PRÉPA BAC – HORIZON ÉTUDES SUPÉRIEURES – Sujets corrigés, “Les espaces maritimes : approche géostratégique.”, Syrie – Liban 2019

PRÉPA BAC – HORIZON ÉTUDES SUPÉRIEURES

Sujets corrigées – Syrie – Liban 2019 – Études critique de documents de Géographie

Correction de la session Liban – Syrie 2019, série S

Deuxième partie

Étude critique de deux documents de Géographie

Les espaces maritimes : approche géostratégique

Consigne :

Montrez en quoi les documents sont révélateurs à la fois de l’importance des espaces maritimes dans la mondialisation et des rivalités géostratégiques qui en découlent. 

DOCUMENT 1 EXTRAIT Article de Paul Tourret, directeur de l’Institut Supérieur d’Économie Maritime, « Dans les mers d’Extrême-Orient, plus de partages que de divergences », 22 août 2014, site Internet du journal Le Monde consulté le 20 septembre 2018. 

DOCUMENT 2 « Une vision de la situation géopolitique en Extrême-Orient », extrait de l’ouvrage collectif de A. MONOT et alii, Mers et océans, aux éditions Bréal, collection « Amphi Géographie », 2014 (carte légèrement modifiée pour les besoins de l’examen). 

                                Le 6 avril 2019, la République Populaire de Chine (RPC) a envoyé des bâtiments de sa flotte de guerre suivre la frégate française Vendémiaire, suspectée, parce qu’elle empruntait le détroit de Taïwan, d’avoir violé la souveraineté chinoise en entrant illégalement dans ses eaux territoriales. Un incident que le quotidien d’information de gauche français Libération a appelé ironiquement « Un incident très diplomatique » : en effet depuis des dizaines d’années des navires de guerre français patrouillent en mer de Chine méridionale sans éveiller la colère de la Chine … Visiblement, les choses ont changé, la présence occidentale devient intolérable, en l’état, pour Pékin.

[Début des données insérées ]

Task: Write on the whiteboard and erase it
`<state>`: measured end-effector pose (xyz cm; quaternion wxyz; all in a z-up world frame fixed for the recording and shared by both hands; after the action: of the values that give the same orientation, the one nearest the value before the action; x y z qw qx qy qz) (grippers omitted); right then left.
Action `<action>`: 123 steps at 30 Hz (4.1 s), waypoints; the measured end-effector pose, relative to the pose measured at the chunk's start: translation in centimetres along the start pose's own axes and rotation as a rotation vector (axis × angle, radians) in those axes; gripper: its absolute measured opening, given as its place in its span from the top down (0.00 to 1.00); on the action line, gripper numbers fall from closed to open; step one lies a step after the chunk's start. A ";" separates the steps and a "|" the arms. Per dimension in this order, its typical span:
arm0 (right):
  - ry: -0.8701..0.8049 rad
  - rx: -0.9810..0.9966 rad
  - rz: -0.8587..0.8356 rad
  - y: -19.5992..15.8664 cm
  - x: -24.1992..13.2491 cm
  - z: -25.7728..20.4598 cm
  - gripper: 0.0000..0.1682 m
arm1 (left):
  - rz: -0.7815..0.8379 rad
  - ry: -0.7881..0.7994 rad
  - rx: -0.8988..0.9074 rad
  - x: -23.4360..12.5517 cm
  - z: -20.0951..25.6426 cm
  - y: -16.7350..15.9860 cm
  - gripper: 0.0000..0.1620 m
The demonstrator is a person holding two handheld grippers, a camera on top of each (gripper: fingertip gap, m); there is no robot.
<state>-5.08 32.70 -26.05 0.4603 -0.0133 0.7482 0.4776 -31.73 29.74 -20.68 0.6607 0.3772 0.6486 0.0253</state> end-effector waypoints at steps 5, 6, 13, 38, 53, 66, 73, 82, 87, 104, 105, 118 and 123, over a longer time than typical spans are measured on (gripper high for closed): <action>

                Les espaces maritimes sont des espaces de ressources (Halieutiques, carbonées, minières même) et d’opportunités (Carrefours commerciaux, raccordement aux flux de marchandises de la mondialisation, qui sont à 80% maritimes) mais ce sont surtout des enjeux de souveraineté : « Qui tient la mer tient le monde » a-t-on coutume de dire pour synthétiser la formule de Sir Walter RALEIGH. La mer est donc aussi le théâtre de la souveraineté des États, autant parce qu’elle sa domination est créatrice de richesses que parce que la puissance des flotte de guerre témoigne de la puissance et de la richesse des États dont elles battent pavillons.

                Dans quelles mesures peut-on affirmer que l’extrait de l’article de Paul TOURRET, « Dans les mers d’Extrême-Orient, plus de partage que de divergences » (22 août 2014, Le Monde) et la carte extraite de l’ouvrage collectif coordonné par A. MONOT, Mers et océans, (2014, aux éditions Bréal, collection « Grand Amphi ») sont révélateurs à la fois de l’importance des espaces maritimes dans la mondialisation et des rivalités géostratégiques qui en découlent ?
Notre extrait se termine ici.